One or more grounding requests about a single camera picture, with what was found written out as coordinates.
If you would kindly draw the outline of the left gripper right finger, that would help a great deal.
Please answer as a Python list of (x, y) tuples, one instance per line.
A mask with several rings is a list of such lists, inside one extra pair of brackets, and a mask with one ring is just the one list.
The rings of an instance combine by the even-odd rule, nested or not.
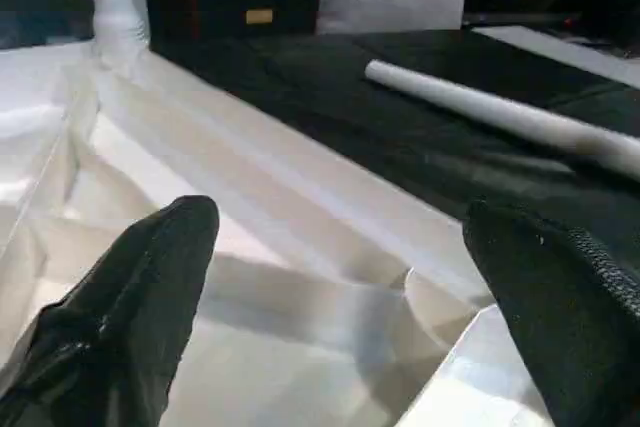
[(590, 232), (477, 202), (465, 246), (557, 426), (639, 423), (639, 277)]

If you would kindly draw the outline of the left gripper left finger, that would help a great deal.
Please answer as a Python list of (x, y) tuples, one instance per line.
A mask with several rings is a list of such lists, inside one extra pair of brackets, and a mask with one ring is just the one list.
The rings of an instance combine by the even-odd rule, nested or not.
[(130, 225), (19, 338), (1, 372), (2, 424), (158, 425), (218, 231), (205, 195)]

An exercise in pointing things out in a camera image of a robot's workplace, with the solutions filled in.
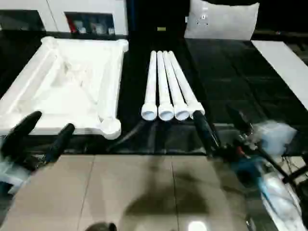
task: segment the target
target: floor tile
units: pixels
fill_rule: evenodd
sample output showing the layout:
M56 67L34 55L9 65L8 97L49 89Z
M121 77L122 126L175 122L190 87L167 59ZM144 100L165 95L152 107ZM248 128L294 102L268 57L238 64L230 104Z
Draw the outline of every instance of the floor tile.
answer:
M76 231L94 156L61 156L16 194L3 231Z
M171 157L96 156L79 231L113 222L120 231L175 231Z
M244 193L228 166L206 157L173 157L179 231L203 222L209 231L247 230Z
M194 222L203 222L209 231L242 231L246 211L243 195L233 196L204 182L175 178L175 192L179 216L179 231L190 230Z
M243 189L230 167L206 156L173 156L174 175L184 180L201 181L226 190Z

____________________

When you print the records above, keep them exact and leave out the pictures.

Answer section:
One or more grounding requests about a single camera picture, with what was found written out as coordinates.
If you would kindly draw the outline of the left gripper right finger, that would help a great deal.
Please answer as a Python list of (x, y) tuples, one instance per line.
A mask with several rings is a list of such lists, inside one extra pair of brackets, and a mask with one ring is just the one list.
The rings of an instance combine by the even-odd rule, nested or not.
[(590, 232), (477, 202), (465, 246), (557, 426), (639, 423), (639, 277)]

If you would kindly draw the outline of the left gripper left finger, that would help a great deal.
Please answer as a Python list of (x, y) tuples, one instance per line.
A mask with several rings is a list of such lists, inside one extra pair of brackets, and a mask with one ring is just the one list.
The rings of an instance combine by the even-odd rule, nested or not.
[(130, 225), (19, 338), (1, 372), (2, 424), (158, 425), (218, 231), (205, 195)]

An exercise in pointing things out in a camera image of a robot's workplace, with the solutions filled in.
task: segment the target
target: floor tile
units: pixels
fill_rule: evenodd
sample output showing the layout:
M56 67L34 55L9 65L8 97L49 89Z
M121 77L122 126L175 122L190 87L167 59ZM144 100L165 95L152 107ZM248 128L294 102L268 57L238 64L230 104Z
Draw the outline of every instance of the floor tile.
answer:
M76 231L94 156L61 156L16 194L3 231Z
M171 157L96 156L79 231L113 222L120 231L175 231Z
M244 193L228 166L206 157L173 157L179 231L203 222L209 231L247 230Z
M194 222L203 222L209 231L242 231L246 211L243 195L233 196L204 182L175 178L175 192L179 216L179 231L190 230Z
M243 189L230 167L206 156L173 156L174 175L184 180L201 181L226 190Z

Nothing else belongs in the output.